**What the task asks:** Exactly as they appear below, repeat the lines from the one with "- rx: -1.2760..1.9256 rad" through the one with "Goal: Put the", and no others.

Records from a dataset:
++++++++++++++++++++
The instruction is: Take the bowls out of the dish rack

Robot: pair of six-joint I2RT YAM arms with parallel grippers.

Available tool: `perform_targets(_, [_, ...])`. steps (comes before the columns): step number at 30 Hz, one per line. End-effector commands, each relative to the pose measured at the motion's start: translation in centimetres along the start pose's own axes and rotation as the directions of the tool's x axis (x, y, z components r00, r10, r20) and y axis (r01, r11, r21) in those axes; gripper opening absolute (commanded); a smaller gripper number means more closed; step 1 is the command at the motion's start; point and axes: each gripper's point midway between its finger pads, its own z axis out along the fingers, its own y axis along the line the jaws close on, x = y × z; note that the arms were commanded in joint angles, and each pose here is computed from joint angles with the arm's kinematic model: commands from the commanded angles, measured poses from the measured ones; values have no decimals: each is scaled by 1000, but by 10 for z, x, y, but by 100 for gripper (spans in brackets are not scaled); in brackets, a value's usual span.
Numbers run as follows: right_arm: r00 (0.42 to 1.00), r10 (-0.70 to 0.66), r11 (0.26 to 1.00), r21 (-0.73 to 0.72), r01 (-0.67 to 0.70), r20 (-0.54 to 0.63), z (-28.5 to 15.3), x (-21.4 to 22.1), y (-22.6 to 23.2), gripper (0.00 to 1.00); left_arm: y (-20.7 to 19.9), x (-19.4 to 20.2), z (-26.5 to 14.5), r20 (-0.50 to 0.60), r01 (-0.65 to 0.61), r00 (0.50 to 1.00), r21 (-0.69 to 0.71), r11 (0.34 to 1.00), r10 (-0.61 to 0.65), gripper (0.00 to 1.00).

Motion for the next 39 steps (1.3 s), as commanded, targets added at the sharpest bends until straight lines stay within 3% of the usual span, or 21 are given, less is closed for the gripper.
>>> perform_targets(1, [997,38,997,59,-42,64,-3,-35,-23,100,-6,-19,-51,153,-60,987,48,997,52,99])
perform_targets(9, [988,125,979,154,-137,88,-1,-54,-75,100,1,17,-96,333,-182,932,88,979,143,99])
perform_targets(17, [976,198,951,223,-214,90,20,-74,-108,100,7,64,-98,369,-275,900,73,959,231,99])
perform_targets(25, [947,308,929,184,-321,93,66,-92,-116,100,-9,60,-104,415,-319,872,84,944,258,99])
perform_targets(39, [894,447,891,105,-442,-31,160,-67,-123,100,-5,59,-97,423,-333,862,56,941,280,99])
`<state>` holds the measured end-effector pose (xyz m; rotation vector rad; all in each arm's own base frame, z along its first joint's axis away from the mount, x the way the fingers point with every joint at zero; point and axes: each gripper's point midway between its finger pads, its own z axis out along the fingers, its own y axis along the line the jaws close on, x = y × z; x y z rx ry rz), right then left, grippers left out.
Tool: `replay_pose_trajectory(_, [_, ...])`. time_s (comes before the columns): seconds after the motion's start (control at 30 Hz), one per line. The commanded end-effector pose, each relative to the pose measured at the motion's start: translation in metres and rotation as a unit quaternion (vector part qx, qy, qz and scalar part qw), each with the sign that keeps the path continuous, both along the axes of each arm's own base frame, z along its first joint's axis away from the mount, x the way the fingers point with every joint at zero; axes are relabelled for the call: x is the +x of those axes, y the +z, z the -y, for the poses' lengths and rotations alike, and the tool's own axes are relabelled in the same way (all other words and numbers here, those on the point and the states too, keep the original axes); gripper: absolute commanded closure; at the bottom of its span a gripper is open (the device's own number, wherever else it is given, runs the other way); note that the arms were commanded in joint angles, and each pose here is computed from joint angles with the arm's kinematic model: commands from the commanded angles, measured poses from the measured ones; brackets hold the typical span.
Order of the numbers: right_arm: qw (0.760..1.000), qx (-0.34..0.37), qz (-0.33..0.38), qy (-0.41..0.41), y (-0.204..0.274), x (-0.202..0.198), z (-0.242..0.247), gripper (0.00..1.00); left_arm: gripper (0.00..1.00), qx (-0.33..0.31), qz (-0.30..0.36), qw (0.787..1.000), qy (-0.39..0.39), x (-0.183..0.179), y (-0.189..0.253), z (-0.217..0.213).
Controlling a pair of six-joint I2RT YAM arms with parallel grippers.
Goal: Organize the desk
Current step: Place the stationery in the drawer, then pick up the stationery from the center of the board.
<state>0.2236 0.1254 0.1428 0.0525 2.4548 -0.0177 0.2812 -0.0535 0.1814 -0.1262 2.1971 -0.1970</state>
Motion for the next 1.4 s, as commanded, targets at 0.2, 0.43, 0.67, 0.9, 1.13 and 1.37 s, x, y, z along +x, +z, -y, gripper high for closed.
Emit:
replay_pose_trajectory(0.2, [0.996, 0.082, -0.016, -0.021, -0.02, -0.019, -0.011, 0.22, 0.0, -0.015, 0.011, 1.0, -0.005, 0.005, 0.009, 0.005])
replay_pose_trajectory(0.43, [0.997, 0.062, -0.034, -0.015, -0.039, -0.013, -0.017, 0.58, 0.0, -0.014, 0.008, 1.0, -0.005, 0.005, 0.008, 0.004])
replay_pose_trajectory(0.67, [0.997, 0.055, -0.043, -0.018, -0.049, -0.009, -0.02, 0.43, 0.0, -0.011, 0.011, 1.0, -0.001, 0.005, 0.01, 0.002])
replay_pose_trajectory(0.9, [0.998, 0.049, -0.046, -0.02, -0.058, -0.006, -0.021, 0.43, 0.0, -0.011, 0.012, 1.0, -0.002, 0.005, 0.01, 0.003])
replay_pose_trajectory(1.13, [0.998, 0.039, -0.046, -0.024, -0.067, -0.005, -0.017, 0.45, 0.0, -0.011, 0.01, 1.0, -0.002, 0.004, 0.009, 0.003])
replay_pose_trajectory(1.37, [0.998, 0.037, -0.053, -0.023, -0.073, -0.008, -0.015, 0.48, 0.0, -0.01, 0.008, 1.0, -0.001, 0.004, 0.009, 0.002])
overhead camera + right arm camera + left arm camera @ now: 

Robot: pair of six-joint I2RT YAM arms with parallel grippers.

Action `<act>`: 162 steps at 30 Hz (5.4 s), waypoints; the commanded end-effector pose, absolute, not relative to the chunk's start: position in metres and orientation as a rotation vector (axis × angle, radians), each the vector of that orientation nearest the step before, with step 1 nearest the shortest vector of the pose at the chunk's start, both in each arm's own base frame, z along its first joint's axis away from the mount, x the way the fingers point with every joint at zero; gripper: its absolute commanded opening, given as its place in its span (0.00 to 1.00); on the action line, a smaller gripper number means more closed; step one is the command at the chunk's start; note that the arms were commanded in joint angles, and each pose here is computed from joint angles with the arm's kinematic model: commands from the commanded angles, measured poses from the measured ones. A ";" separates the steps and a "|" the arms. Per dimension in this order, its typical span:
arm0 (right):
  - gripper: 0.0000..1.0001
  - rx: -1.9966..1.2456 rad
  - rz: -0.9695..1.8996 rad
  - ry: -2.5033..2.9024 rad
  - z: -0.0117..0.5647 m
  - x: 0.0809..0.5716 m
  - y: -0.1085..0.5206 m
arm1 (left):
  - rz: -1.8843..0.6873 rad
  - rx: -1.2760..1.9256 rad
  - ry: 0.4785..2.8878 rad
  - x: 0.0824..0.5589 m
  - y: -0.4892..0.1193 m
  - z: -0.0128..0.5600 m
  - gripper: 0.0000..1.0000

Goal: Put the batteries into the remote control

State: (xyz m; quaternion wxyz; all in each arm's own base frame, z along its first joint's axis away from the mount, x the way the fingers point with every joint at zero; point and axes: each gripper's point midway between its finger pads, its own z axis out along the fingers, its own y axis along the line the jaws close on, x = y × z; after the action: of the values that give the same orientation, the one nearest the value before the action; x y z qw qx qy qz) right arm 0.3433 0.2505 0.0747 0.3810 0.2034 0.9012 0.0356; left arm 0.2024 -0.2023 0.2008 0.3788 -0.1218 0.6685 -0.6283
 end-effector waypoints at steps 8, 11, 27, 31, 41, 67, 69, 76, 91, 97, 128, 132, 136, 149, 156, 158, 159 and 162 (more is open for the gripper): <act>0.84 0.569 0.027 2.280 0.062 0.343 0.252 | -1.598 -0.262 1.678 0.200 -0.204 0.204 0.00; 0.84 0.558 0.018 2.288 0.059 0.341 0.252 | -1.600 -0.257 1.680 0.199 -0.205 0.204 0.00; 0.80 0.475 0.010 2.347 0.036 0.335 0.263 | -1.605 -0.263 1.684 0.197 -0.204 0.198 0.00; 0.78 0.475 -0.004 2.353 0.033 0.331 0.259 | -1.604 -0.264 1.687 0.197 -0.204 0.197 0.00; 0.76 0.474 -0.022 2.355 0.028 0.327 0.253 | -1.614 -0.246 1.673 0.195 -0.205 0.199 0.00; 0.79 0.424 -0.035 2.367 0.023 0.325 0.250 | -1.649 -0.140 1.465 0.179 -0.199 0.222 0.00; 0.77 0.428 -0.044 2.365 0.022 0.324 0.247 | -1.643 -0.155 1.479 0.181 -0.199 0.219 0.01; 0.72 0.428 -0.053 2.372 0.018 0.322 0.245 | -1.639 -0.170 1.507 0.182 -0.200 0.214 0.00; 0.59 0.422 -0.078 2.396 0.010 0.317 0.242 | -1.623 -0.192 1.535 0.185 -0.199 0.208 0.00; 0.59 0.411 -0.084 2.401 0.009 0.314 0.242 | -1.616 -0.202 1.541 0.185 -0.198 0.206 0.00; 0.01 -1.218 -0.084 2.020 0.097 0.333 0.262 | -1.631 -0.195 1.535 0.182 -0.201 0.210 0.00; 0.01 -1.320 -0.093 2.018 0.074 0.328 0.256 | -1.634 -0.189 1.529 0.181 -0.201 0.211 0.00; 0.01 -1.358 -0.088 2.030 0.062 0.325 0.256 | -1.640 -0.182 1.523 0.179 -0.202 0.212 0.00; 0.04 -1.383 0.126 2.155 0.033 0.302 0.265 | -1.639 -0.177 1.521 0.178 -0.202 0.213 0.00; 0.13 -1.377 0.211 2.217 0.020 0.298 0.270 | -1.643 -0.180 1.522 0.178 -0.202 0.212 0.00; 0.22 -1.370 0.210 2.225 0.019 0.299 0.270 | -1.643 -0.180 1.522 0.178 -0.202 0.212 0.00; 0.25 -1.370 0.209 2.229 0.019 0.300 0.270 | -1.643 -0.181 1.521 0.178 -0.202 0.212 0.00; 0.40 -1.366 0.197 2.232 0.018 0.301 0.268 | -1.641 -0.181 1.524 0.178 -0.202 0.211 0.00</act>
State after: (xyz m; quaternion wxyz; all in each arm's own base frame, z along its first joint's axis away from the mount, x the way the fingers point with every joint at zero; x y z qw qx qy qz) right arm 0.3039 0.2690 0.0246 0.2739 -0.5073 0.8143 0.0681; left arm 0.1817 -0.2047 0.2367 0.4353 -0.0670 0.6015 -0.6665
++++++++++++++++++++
**Task answer:**
  - rx: -1.2760..1.9256 rad
  - ry: 0.4785..2.8878 rad
  - x: 0.0824..0.5589 m
  - y: -0.4892..0.1193 m
  - z: -0.0128..0.5600 m
  - gripper: 0.0000..1.0000

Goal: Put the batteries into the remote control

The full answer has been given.